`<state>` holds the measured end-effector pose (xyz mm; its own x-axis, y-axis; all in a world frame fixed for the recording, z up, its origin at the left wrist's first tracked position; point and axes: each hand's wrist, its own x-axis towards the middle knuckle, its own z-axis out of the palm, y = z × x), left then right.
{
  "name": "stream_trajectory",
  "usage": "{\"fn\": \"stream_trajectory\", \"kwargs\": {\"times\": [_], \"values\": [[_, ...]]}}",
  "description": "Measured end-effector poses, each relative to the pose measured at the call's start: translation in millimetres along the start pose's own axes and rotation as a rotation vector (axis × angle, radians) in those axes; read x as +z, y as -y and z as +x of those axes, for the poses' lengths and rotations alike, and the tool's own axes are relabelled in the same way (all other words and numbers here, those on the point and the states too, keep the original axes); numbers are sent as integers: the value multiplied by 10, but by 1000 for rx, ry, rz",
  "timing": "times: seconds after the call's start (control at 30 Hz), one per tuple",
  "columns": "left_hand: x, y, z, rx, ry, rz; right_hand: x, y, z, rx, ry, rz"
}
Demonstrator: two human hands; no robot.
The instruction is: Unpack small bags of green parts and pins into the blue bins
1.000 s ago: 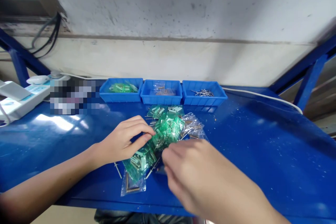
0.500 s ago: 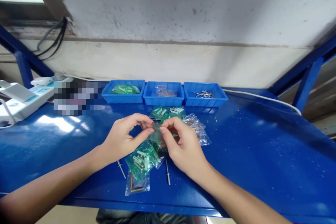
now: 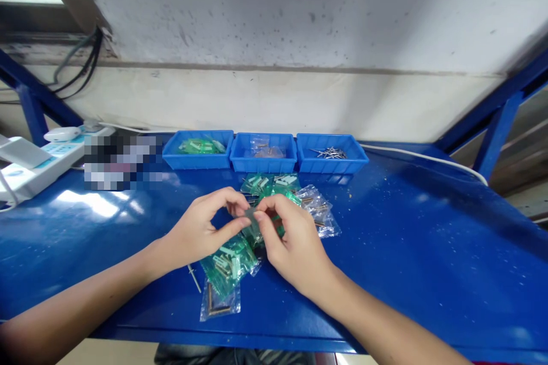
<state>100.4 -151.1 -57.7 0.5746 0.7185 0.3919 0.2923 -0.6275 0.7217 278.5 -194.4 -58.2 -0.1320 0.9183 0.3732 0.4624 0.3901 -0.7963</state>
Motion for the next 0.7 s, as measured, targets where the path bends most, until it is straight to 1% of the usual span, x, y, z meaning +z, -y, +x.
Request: {"fn": "stream_trajectory", "kwargs": {"times": [0.07,0.13,0.23,0.4,0.5,0.6,0.67,0.7], "values": [[13,4,6,-48,-47,-76,-2,0,17,32,-12,50],[18,0,15,-114,-67,-158,-1,2,31,59,-18,103],[8,-19,23,-190,-48,-212,2,9,49,90,-10,160],[2,-49,15,-206,3,-223,-10,13,76,113,29,170],[10,-48,20,-270,-40,-252,-31,12,78,137,-31,137],[1,-35,40,-408,-88,-303,-44,8,50,141,-132,133],[-11,-30,55,-486,-58,-421,-38,-1,18,78,-175,92],[-16,-32,61,-501,-34,-494,-32,-7,2,33,-186,59]]}}
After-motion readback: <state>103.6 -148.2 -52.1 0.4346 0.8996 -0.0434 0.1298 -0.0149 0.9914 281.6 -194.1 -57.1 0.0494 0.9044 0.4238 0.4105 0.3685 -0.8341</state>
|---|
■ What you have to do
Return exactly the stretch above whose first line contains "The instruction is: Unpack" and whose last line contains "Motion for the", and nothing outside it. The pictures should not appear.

■ Expected answer
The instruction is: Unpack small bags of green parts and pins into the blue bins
1.000 s ago: 
0.500 s ago: 
now: 
<state>100.4 -151.1 -57.7 0.5746 0.7185 0.3919 0.2923 -0.6275 0.7217 278.5 -194.4 -58.2 -0.1320 0.9183 0.3732 0.4624 0.3901 -0.7963</state>
Motion for the next 0.7 s, as measured, targets where the path bends most, until it is straight to 1% of the usual span, x, y, z meaning +z, -y, +x.

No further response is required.